45. Jiří Janda – Two ears are better than one.

“Born Wired!“ 

Jiří (or ‘‘Jirka”) Janda,  (Yeerka Yahnda)  was my first close friend and “partner in crime” in communist Czechoslovakia. Our “crimes” were harmless but unofficial activities we got away with; fun & games right under the authority’s noses!

If Czechoslovakia had been a normal country in 1960, Jiří Janda would have been rich & famous. Jirka, as he was called, was the husband of one of Zdenka’s crew of animators, Irena Jandova. When she heard that I was a fan of “HiFi” sound, she introduced me to Jirka, a passionate music lover and electronics wizard who dreamed impossible dreams. He had managed to find the address of an audio firm in America that would send out free catalogs. That kind of Western literature got through the censors. But catalogs alone do not a sound system make; that took dollars.  U.S. dollars then had a value undreamed if in a country that issued non-convertible skrip which pretended to be money.

Stereo sound was still a new wonder in 1960, even in America, all of the 2-channel sound amplifiers available then utilized large glass or metal vacuum tubes, and required heavy transformers.  I already had such an amp in New York, and I could hardly lift it.  Janda had conceived an all-transistor, light-weight amplifier. He had it all worked out.  He was an electronic genius in a country that as yet had virtually no electronics.

I was gaining a new perspective on life. People in communist Prague had lived through such a succession of restrictions, I expected them to be complete zombies, but those very restrictions made many try that much harder to achieve their dreams.  Jirka Janda had to make his dreams by hand, including actually making his own printed circuits.  Today, our microchips are smaller than a bedbug, and contain a giga-zillion transistors. In those days there were only single individual transistors, each as big as a beetle. In Czechoslovakia there was no stereo of any kind. Jirka could make most everything he needed to demonstrate stereo sound except for three items:

1. The power transistors

2. A stereo phono cartridge and stylus

3. Some stereo LP records

None of these things existed in Czechoslovakia at that time. He hand-crafted his own printed circuit boards, incorporating his revolutionary design, and mounted the simple transistors he was able to wangle. He made his own amplifier case, even the control knobs. He made his own phono turntable and pickup arm. But the actual power transistors, the stereo cartridge, saphire stylus, and the stereo records, could not be made by hand. Here was a role I could play!  I pledged to get it all for him on my next trip to New York. He promised in return to build a second amplifier for me. It already had a name and logo: TRANSIWATT! It would be the world’s first all transistor stereo amplifier! In America there were none, and none even in Japan! All amplifiers then on the market still used glass tubes.  Of course I agreed. Who would not want to participate in this significant advance in technology?

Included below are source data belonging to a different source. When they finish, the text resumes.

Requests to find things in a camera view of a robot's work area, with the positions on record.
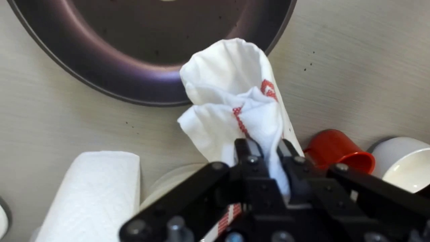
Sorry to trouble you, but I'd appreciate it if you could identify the dark frying pan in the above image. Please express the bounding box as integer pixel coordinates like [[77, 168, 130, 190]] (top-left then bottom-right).
[[6, 0, 296, 107]]

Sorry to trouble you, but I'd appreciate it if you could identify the clear plastic container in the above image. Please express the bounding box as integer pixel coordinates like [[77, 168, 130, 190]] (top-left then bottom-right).
[[138, 164, 201, 210]]

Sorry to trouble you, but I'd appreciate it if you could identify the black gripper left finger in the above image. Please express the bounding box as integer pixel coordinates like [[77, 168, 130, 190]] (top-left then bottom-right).
[[118, 139, 267, 242]]

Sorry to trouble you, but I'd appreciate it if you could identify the white paper towel roll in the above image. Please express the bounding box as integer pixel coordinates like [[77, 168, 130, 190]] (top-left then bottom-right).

This is the front control panel of my 1962 Transiwatt, now in daily use by David’s Dad. Note the worn On/Off button from 50 years of steady use. How many commercial amplifiers today are good for a half-century(or more???) It still works perfectly! That’s why I was unable to take it apart to show you the inside. There is the plastic circuit board with a printed circuit of Janda’s design, but there is no chip! An Intel-type integrated chip containing thousands of micrscopic transistors was undreamed of in 1962. Instead, there is a tangle of wires, soldered to dozens of single transistors and resisters!  Four large power transistors, (which I bought in New York), are mounted onto the circuit board. There are no heavy transformers.  Notice the little jagged line between the 4th & 5th knob. It is nominally an ocilloscope screen image of a distortion-free sound wave-form, but it is actually Jirka’s coded logo, a subtle “J.J.” = Jiří Janda!

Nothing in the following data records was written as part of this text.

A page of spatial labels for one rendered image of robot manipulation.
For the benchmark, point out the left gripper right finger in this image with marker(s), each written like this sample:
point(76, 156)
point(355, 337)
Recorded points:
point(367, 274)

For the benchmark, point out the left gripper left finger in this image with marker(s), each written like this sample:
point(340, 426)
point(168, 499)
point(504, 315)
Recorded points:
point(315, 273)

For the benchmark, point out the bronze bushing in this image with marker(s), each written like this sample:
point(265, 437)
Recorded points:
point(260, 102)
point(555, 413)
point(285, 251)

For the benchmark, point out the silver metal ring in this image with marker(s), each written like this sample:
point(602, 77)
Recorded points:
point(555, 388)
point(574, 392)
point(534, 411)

The rear panel holds seven old-fashioned 5-pin input connectors. They were the only type of sockets and electronic connectors available here in those days. The speaker sockets were equally crude. Yet the Transiwatt was easily switched from 120 to 220 volts, has an exchangable fuse receptacle, and puts out clean sound even by today’s standards! The top view of the amplifier is nearly square.

Later, Jirka organized a little production line in his “HiFi Club” to produce a refined version of his Transiwatt amplifier for the limited market of stereo enthusiasts. Many of these are still in use today!

To find the specific power transistors he asked for, I had to hunt for the most advanced New York City electronic specialty houses. Jirka had specified the very latest type, I discovered they were difficult to get even in America!

Jirka wrote down the exact specifications of the record playing stylus and cartridge he needed. I figured that he’d be delighted with any kind of stereo cartridge I could get, as there were none at all in Czechoslovakia, But no! Jirka had those catalogs, and he knew the exact brand and model number of the best stereo cartridge, the Shure M3D with a diamond stylus, and that was the one he wanted!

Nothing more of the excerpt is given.